**Problem requirements:** Find the word "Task" in the records and copy every line where it occurs.

(Records from a data source)
•••
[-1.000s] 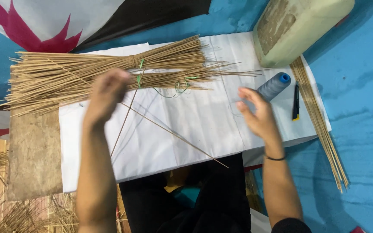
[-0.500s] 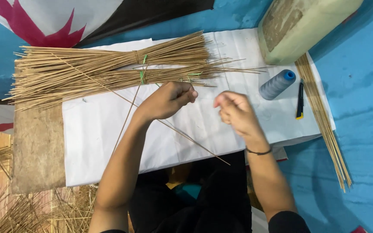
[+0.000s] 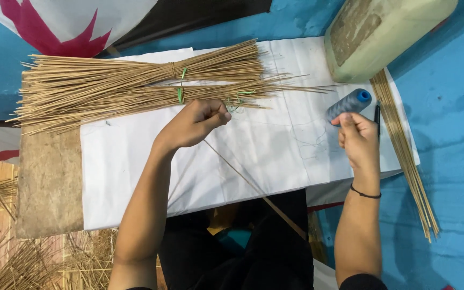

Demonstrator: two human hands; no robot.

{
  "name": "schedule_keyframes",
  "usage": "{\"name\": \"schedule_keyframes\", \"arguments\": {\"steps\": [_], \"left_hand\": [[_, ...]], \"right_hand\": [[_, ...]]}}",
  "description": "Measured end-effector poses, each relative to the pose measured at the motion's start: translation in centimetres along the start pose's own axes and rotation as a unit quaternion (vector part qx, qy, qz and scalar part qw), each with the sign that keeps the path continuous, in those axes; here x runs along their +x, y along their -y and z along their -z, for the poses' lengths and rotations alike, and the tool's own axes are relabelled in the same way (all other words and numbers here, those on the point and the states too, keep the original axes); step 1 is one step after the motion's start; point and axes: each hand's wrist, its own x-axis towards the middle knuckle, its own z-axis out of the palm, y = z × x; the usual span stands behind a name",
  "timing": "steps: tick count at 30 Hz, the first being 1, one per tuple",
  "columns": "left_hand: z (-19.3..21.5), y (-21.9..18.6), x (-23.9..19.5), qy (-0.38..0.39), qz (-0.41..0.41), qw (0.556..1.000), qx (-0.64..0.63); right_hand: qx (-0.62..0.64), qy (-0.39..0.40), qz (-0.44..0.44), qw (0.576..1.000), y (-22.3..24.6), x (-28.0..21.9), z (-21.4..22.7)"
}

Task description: Assembling a kite frame by tying thin wooden sticks together with thread.

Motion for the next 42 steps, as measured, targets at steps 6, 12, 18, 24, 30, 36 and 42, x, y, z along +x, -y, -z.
{"name": "schedule_keyframes", "arguments": {"steps": [6,12,18,24,30,36,42], "left_hand": [[-0.4,0.7,0.4,-0.030,0.013,0.999,0.024],[-0.7,1.0,0.5,-0.033,0.016,0.999,0.024],[-1.4,1.3,1.2,-0.027,0.014,0.999,0.042],[-1.3,2.5,0.7,-0.043,0.047,0.996,0.063],[-0.7,2.8,-3.6,-0.216,0.043,0.956,0.195],[-0.9,3.0,-6.9,-0.054,0.396,0.896,0.191],[-4.2,6.5,-4.9,-0.105,0.349,0.910,0.199]], "right_hand": [[-0.222,-0.013,0.059,0.973,-1.4,1.8,-0.4],[-0.213,0.113,0.259,0.935,6.1,-0.6,-7.5],[0.145,0.397,-0.001,0.906,4.2,-0.1,-16.9],[0.086,0.395,-0.052,0.913,2.2,0.0,-18.4],[0.009,0.383,0.082,0.920,7.4,-0.9,-17.0],[-0.016,0.395,0.094,0.914,8.0,-0.4,-16.8],[-0.040,0.398,0.109,0.910,8.2,-0.5,-16.6]]}}
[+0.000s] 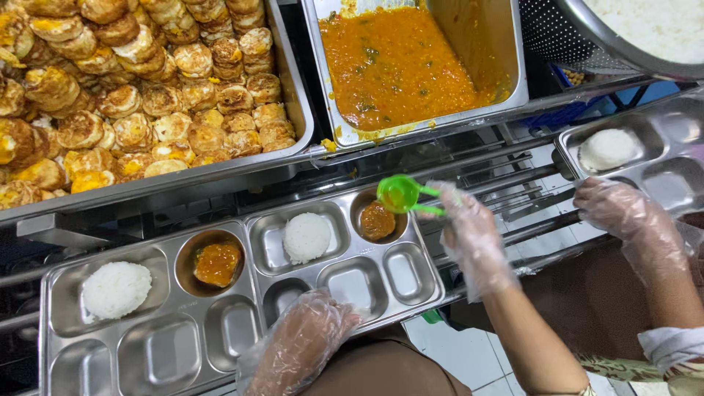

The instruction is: The person assembles meals on compartmentalized metal trays by scooping rice, placing a fried egg, and adding curry sauce. The person repeats this process for multiple trays in a continuous assembly line.

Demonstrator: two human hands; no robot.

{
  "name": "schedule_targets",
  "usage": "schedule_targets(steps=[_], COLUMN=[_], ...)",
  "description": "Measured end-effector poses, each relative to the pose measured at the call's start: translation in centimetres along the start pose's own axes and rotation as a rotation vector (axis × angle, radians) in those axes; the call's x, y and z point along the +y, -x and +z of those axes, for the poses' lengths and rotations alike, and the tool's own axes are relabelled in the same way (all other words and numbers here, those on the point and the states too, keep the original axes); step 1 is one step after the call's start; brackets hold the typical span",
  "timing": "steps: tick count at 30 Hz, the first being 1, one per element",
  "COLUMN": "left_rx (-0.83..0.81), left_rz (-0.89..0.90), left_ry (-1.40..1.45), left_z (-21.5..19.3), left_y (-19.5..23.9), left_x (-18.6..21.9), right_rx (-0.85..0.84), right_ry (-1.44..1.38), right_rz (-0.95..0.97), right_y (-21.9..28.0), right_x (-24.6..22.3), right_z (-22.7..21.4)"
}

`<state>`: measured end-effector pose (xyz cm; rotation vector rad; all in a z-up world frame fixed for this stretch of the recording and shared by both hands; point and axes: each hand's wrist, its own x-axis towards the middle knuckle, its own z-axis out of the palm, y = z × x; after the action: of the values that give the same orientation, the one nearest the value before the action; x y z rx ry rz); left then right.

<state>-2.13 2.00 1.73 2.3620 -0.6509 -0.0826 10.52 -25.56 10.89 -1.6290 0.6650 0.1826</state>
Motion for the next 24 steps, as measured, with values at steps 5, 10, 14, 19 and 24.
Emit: schedule_targets(steps=[5, 10, 14, 19, 24], left_rx=[-0.03, -0.409, 0.0, 0.369, 0.284], left_rz=[-0.118, -0.395, -0.011, 0.231, 0.071], left_ry=[-0.15, -0.572, -0.874, -0.763, -0.028], left_z=[0.6, -0.6, -4.4, -8.7, -6.6], left_y=[2.9, 6.1, 8.9, 9.5, 2.3], left_x=[-2.5, -8.1, -10.3, -7.7, -1.1], right_rx=[-0.286, -0.12, 0.0, 0.142, -0.181], right_ry=[-0.362, -0.302, 0.435, 0.896, 0.883], right_rz=[-0.077, -0.447, -0.817, -1.161, -0.597], right_y=[0.1, -2.9, -8.0, -13.4, -13.9], right_x=[-5.8, -11.2, -15.3, -14.8, -16.2], right_z=[-0.4, 1.1, 3.3, 7.2, 9.1])
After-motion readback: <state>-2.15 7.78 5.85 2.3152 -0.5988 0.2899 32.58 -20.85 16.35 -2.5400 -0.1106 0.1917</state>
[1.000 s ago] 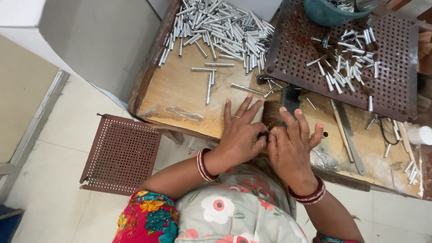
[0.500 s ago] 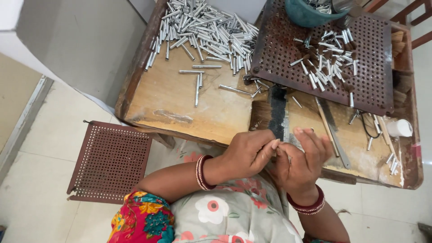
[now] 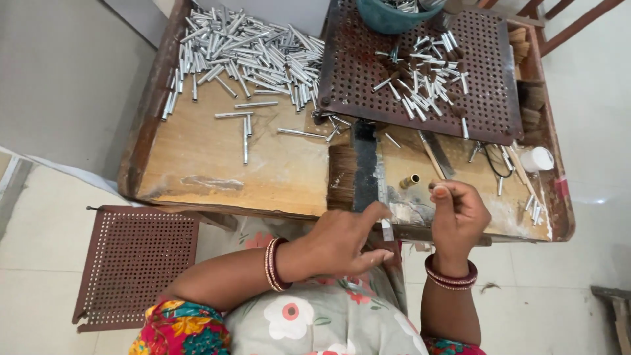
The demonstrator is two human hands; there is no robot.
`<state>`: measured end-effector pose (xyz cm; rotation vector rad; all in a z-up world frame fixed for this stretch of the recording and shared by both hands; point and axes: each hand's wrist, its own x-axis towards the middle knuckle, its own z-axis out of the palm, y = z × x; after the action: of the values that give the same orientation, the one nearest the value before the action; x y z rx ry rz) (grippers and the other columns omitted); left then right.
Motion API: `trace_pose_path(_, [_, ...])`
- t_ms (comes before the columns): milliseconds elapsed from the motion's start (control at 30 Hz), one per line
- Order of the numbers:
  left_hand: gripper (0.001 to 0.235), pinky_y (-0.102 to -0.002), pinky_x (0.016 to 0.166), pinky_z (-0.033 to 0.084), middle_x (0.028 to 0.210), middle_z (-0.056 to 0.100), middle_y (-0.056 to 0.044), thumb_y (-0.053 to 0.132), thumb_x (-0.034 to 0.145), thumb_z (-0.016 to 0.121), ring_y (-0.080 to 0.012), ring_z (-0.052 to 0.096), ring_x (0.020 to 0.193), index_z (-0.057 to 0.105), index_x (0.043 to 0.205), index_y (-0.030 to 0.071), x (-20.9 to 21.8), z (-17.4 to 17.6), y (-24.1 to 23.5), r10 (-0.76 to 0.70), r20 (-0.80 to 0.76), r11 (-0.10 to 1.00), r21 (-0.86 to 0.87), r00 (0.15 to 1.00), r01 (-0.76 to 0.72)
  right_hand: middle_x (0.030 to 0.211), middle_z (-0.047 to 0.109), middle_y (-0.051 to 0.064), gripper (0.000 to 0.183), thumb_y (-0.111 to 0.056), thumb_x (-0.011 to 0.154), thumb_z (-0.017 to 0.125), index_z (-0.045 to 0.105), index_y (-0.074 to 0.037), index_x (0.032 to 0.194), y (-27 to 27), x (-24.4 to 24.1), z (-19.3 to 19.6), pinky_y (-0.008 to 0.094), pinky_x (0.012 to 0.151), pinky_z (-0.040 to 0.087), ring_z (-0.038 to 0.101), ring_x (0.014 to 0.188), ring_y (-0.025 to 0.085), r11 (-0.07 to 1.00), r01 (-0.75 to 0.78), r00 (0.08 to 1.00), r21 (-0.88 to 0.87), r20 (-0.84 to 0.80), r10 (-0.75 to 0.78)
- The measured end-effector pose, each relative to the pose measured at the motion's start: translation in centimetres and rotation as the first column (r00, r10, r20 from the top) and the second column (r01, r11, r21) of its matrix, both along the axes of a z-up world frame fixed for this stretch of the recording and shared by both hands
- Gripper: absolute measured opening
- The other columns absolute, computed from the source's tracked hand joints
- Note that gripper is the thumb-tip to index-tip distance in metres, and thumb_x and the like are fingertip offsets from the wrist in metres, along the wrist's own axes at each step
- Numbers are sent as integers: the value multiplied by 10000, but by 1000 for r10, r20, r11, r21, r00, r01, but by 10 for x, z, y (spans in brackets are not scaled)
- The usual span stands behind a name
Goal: Inserting small metal pins into a perforated alignment board and assembling them with components.
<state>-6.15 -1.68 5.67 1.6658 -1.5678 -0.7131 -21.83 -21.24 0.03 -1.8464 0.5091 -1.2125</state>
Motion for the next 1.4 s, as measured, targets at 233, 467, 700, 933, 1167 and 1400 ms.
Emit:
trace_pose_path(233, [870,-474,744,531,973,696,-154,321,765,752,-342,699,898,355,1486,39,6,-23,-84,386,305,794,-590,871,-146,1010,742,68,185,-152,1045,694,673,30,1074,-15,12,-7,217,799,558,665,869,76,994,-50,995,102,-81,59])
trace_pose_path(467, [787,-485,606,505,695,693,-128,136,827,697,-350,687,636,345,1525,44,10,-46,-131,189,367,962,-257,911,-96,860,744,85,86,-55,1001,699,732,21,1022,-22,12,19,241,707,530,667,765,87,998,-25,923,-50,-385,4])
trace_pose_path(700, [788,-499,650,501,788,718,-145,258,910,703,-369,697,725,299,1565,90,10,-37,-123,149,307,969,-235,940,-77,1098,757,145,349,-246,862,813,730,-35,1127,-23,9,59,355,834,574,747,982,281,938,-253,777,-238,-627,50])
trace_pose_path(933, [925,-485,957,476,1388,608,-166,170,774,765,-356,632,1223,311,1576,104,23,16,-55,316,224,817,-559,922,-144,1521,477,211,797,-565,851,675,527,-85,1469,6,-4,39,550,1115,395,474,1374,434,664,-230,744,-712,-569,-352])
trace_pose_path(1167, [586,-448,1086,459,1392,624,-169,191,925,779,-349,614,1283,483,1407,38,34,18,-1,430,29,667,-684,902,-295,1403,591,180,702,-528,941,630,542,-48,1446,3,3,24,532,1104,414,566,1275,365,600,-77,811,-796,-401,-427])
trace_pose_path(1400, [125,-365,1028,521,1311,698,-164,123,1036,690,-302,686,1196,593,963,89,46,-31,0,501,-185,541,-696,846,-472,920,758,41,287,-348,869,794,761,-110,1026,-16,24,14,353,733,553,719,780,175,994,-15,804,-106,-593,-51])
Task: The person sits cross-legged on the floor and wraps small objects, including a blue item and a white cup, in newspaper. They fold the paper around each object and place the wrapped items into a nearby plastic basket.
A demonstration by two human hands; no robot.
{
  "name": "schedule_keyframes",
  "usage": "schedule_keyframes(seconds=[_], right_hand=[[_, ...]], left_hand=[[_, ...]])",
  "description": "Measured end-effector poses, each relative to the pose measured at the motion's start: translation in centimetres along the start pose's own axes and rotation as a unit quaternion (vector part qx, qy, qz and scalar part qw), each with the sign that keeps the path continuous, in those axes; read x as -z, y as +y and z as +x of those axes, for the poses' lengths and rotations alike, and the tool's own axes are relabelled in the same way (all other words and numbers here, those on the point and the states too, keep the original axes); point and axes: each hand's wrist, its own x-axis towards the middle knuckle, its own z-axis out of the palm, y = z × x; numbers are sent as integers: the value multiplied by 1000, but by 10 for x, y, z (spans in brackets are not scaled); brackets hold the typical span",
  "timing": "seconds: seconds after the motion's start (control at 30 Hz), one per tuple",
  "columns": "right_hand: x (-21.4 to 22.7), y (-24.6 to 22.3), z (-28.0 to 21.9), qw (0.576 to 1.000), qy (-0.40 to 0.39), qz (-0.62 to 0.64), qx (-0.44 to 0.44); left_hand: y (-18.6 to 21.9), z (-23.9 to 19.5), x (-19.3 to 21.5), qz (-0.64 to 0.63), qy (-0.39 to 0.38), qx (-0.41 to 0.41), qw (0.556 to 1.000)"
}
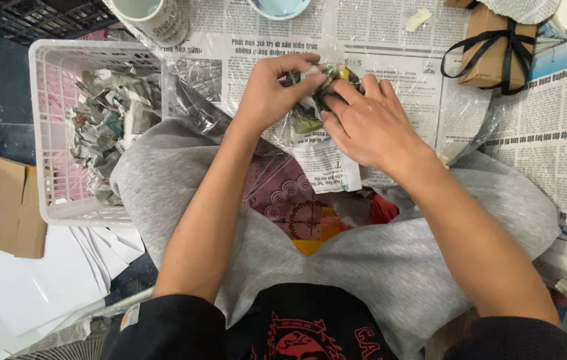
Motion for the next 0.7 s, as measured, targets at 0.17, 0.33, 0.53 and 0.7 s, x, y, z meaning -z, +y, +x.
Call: schedule_keyframes(seconds=[0.17,0.33,0.53,0.7], right_hand=[[-1,1,2,999,21,47,-3],[16,23,0,927,14,351,-129],[16,30,3,915,71,343,-198],[5,19,12,939,5,262,-225]], left_hand=[[1,1,-5,75,32,-73,994],[0,7,-16,218,25,-31,975],[9,2,-28,289,18,45,956],[20,-27,-40,256,60,-105,959]])
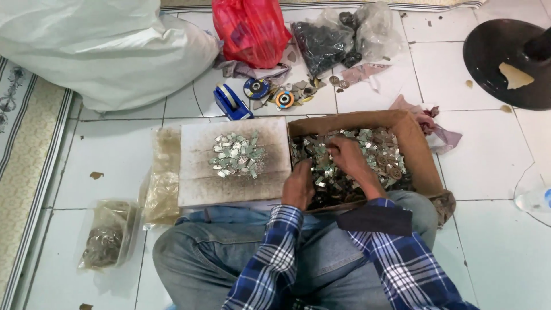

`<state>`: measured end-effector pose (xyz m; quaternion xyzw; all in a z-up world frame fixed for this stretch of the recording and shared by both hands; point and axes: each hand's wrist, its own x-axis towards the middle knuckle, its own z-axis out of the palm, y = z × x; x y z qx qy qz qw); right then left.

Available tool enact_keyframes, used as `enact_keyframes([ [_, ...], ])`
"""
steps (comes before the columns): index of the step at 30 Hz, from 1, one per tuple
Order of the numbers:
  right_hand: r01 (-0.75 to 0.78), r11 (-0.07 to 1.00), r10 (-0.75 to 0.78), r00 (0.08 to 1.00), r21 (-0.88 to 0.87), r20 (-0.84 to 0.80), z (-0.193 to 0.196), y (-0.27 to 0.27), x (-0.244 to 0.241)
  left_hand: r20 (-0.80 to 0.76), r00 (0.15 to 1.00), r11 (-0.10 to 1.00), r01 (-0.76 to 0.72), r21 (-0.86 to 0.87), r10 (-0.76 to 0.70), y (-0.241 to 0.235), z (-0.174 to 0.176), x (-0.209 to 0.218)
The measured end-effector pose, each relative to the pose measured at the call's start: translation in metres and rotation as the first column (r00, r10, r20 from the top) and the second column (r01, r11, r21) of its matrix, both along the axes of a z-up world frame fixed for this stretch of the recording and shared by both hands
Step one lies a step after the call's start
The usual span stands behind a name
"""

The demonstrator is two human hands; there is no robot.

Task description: Sorting and arranging small metal components from a bulk box onto a white board for inspection or organization.

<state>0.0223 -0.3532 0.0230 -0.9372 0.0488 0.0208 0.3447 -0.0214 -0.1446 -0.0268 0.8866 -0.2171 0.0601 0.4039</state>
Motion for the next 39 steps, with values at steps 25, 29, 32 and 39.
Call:
enact_keyframes([
  [25, -0.211, 0.973, 0.228, 0.869, 0.088, -0.438, -0.024, -0.003, 0.001, -0.044, 0.998, 0.91, -0.016, 0.413, 0.038, -0.021, 0.024, -0.019],
  [29, 0.05, 0.918, 0.102, 0.93, 0.395, -0.354, -0.003, -0.002, -0.009, -0.303, 0.936, 0.978, -0.203, -0.042, 0.181, -0.024, 0.044, -0.004],
  [32, 0.149, 0.81, 0.065, 0.939, 0.568, -0.339, -0.003, -0.001, -0.013, -0.499, 0.858, 0.922, -0.286, -0.26, 0.126, -0.018, 0.025, 0.011],
  [39, 0.215, 0.7, 0.048, 0.937, 0.681, -0.345, 0.015, 0.014, -0.015, -0.669, 0.743, 0.855, -0.341, -0.392, -0.01, -0.005, 0.031, 0.016],
])
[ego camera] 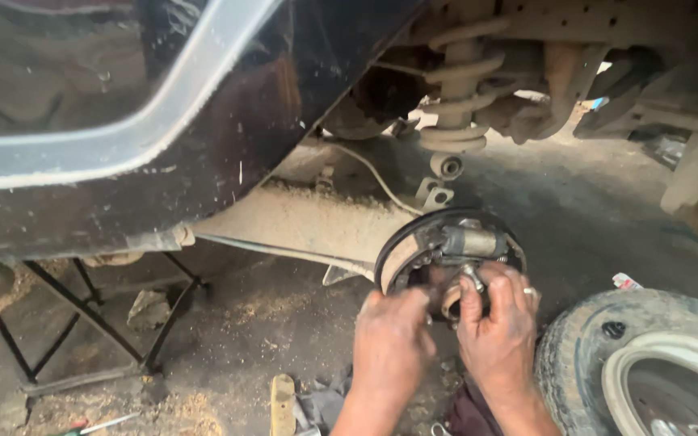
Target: The person works on a vehicle's rear drum brake assembly with the wheel removed. They repeatedly insert and remove a small cylindrical metal part into the brake mechanism, then wipe the area with a cloth.
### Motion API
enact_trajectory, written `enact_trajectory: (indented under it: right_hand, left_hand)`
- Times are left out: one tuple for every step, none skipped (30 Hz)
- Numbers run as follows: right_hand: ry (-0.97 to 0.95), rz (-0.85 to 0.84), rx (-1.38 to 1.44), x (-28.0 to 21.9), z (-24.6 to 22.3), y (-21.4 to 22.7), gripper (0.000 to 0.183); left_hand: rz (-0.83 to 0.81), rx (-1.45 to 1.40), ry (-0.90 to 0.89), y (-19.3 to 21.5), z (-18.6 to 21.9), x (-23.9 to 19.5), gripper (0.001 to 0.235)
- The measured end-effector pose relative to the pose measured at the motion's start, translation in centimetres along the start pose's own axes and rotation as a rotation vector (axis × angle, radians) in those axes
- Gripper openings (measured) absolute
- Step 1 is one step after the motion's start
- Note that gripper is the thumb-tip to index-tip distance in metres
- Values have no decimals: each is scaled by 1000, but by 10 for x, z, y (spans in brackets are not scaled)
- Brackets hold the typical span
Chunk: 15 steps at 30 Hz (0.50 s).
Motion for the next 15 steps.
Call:
enact_trajectory:
  right_hand:
    - [-9,-5,-17,-4,0,1,18]
    - [-14,0,-31,-2,0,0,18]
    - [-20,5,-45,0,-1,-1,19]
    - [-19,3,-30,1,-2,-1,19]
    - [-19,1,-15,1,-3,1,19]
    - [-21,0,-4,1,-3,2,19]
    - [-19,5,0,2,-2,2,19]
    - [-17,10,2,2,-1,1,20]
    - [-14,15,3,1,0,0,20]
    - [-12,15,-11,-1,2,0,20]
    - [-9,14,-26,-1,5,0,19]
    - [-6,20,-32,-1,3,-3,19]
    - [-17,22,-8,-1,-1,-3,19]
    - [-24,28,11,0,-2,-2,18]
    - [-31,33,30,2,-2,0,18]
  left_hand:
    - [17,-11,-28,-3,-1,-1,18]
    - [41,-17,-66,-6,-3,8,17]
    - [64,-24,-104,-7,-3,14,16]
    - [68,-19,-81,-8,-1,16,13]
    - [71,-15,-57,-8,3,18,10]
    - [72,-15,-34,-8,6,19,9]
    - [96,-43,11,-5,9,15,11]
    - [119,-72,57,-1,11,7,15]
    - [142,-101,102,1,12,3,19]
    - [153,-96,120,-3,12,3,18]
    - [164,-91,137,-7,12,6,18]
    - [178,-77,149,-8,9,10,17]
    - [154,-48,176,-7,6,12,13]
    - [132,-24,200,-8,4,18,9]
    - [110,1,224,-8,4,21,6]
Point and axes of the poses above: each hand's wrist, its own x-axis towards the middle knuckle, its own y-axis out of the back of the hand, z = x × y, the point moved 1 cm from there along x, towards the middle knuckle
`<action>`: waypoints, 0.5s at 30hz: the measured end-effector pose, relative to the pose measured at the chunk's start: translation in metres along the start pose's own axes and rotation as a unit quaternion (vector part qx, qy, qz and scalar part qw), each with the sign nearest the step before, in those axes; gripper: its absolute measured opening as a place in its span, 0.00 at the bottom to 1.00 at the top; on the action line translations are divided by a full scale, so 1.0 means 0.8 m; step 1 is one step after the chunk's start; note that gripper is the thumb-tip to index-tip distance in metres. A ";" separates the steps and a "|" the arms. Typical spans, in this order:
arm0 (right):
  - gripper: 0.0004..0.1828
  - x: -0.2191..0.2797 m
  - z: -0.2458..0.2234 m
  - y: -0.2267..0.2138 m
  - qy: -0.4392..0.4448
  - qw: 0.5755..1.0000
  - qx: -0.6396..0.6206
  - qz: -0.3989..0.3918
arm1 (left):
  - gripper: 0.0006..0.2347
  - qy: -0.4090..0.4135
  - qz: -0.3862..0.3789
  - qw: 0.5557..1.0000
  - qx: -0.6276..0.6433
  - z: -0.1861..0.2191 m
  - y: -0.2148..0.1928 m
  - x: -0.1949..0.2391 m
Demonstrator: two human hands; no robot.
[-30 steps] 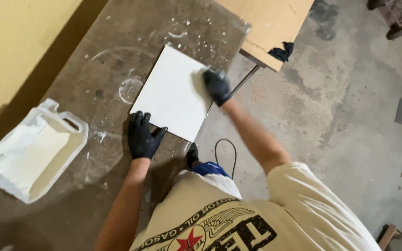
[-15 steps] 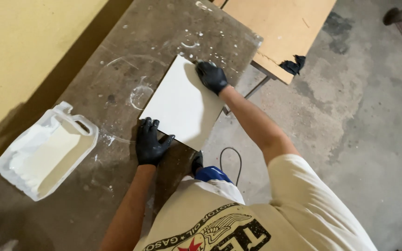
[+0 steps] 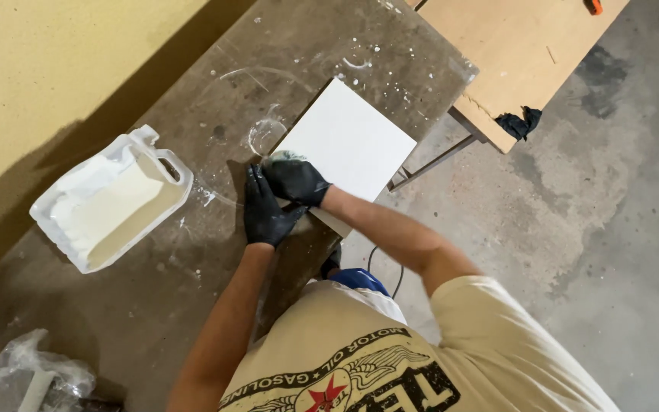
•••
**Written reply:**
Task description: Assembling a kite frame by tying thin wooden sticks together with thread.
Task: The person sits cross-legged on the floor and wraps small objects, including a blue item and a white cup, in newspaper. They fold the paper around each object and place the wrapped items into a nearby plastic basket.
Task description: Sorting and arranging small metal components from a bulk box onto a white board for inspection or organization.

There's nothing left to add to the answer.